• [Prompt]: Return all the lines below in which the string "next" appears.

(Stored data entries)
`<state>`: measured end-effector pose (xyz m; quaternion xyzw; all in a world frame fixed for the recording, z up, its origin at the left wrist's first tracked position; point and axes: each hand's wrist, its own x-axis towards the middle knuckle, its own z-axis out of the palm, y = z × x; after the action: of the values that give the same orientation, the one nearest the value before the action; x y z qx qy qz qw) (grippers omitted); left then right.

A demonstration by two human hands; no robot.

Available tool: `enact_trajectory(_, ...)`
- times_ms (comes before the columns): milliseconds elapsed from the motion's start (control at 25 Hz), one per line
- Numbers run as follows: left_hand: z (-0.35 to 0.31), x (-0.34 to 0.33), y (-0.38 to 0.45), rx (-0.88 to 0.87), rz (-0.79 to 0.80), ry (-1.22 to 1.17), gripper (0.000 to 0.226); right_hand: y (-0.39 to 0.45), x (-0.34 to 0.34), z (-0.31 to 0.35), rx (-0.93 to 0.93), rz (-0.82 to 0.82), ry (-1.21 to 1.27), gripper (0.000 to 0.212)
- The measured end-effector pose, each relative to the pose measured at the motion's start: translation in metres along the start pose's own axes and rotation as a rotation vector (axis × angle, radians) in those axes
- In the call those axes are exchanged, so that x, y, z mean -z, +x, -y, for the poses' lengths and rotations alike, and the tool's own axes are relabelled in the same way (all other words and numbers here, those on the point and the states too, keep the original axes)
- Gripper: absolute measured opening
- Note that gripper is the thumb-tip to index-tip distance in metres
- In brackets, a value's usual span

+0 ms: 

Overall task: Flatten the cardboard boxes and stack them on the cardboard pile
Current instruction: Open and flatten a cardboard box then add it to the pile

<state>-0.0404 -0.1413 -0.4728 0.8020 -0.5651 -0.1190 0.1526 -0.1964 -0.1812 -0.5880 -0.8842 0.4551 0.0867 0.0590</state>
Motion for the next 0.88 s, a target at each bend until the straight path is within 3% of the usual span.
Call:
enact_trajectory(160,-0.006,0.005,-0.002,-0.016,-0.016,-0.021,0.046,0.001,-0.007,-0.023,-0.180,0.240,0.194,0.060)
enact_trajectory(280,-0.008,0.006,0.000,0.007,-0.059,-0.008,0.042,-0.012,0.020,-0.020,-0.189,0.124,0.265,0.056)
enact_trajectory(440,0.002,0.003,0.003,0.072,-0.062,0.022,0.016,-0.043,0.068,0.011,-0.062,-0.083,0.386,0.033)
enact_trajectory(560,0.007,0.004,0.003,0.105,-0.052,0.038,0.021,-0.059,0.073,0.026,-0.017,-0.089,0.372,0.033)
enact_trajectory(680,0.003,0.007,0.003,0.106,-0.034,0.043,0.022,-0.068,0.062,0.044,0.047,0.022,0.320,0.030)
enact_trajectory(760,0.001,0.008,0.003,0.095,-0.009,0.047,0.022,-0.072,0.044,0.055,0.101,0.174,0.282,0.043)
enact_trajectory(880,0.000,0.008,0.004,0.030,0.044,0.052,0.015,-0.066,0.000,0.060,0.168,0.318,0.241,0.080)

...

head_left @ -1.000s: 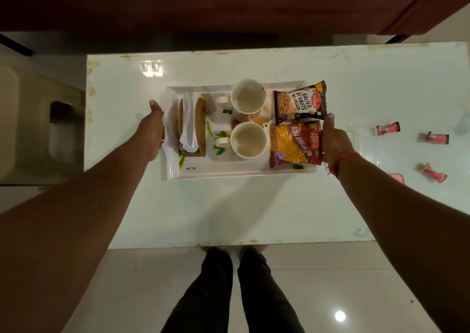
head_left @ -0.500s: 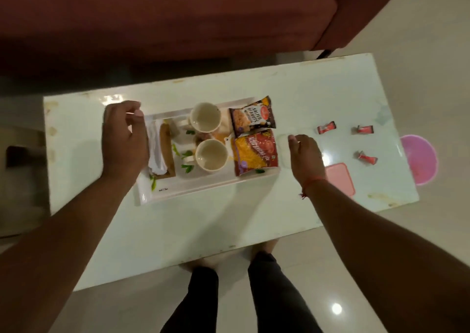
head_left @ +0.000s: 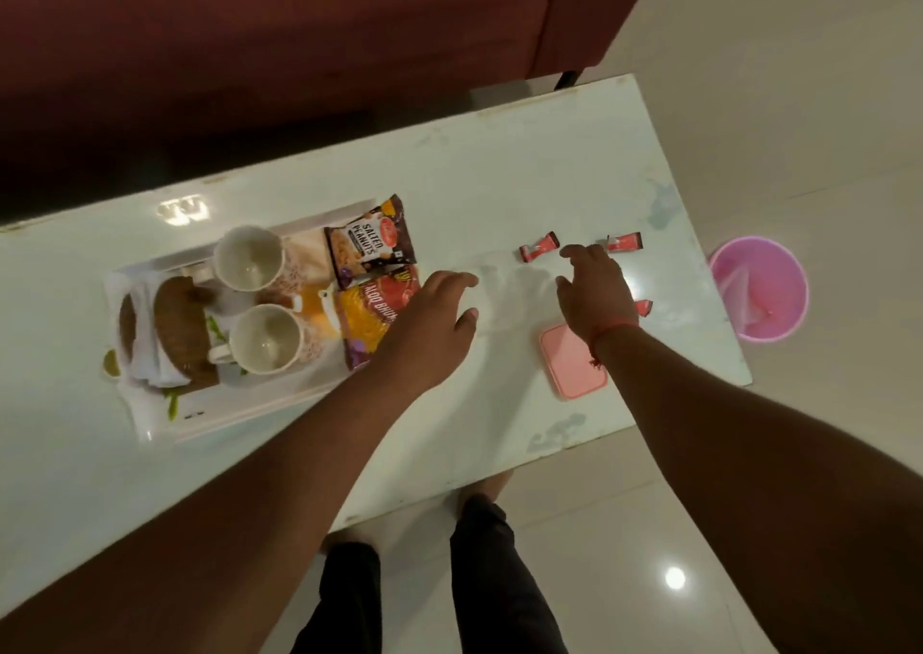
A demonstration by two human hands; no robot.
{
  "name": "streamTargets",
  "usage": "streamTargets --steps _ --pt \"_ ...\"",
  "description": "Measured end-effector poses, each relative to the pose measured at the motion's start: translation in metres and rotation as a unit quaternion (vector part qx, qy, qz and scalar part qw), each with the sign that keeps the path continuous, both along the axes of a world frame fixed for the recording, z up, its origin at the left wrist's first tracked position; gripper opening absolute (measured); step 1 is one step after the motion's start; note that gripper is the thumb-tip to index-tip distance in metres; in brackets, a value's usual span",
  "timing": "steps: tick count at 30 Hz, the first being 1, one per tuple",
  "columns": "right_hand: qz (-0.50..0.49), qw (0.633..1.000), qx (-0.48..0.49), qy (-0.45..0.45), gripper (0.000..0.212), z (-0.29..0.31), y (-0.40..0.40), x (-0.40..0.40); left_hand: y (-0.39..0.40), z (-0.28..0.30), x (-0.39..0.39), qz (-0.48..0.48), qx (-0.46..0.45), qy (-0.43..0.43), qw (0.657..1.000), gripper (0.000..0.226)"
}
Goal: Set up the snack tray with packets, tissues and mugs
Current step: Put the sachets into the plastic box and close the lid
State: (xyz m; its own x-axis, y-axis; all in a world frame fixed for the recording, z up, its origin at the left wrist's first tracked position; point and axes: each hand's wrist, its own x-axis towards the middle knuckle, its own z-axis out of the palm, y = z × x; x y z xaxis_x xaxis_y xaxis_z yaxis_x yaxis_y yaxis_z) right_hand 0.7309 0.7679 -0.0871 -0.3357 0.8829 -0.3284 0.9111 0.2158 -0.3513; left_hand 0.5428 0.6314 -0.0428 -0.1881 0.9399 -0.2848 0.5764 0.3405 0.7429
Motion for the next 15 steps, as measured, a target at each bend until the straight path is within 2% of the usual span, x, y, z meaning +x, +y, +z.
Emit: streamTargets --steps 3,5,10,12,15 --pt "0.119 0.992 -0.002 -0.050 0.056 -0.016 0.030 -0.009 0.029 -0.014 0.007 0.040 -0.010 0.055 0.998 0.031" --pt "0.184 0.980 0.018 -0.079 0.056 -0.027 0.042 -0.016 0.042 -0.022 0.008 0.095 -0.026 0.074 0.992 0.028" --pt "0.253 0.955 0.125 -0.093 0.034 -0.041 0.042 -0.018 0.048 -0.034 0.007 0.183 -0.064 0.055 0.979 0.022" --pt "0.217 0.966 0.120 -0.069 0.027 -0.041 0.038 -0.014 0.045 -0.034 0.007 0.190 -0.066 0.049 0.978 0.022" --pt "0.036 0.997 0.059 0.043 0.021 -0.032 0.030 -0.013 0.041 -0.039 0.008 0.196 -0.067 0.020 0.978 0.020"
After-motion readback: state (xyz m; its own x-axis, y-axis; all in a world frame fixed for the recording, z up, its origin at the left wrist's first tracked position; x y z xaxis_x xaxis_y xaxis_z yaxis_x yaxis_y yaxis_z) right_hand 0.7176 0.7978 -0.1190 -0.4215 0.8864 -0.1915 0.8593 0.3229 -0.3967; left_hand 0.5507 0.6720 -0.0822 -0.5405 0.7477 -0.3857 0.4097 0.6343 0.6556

• [The completed task]:
Motion for the next 0.88 s, a target at each bend until the straight path is within 3% of the usual span.
Motion for the next 15 steps, as measured, a target at each bend until the straight path is within 2% of the usual span, x, y, z meaning +x, +y, +z.

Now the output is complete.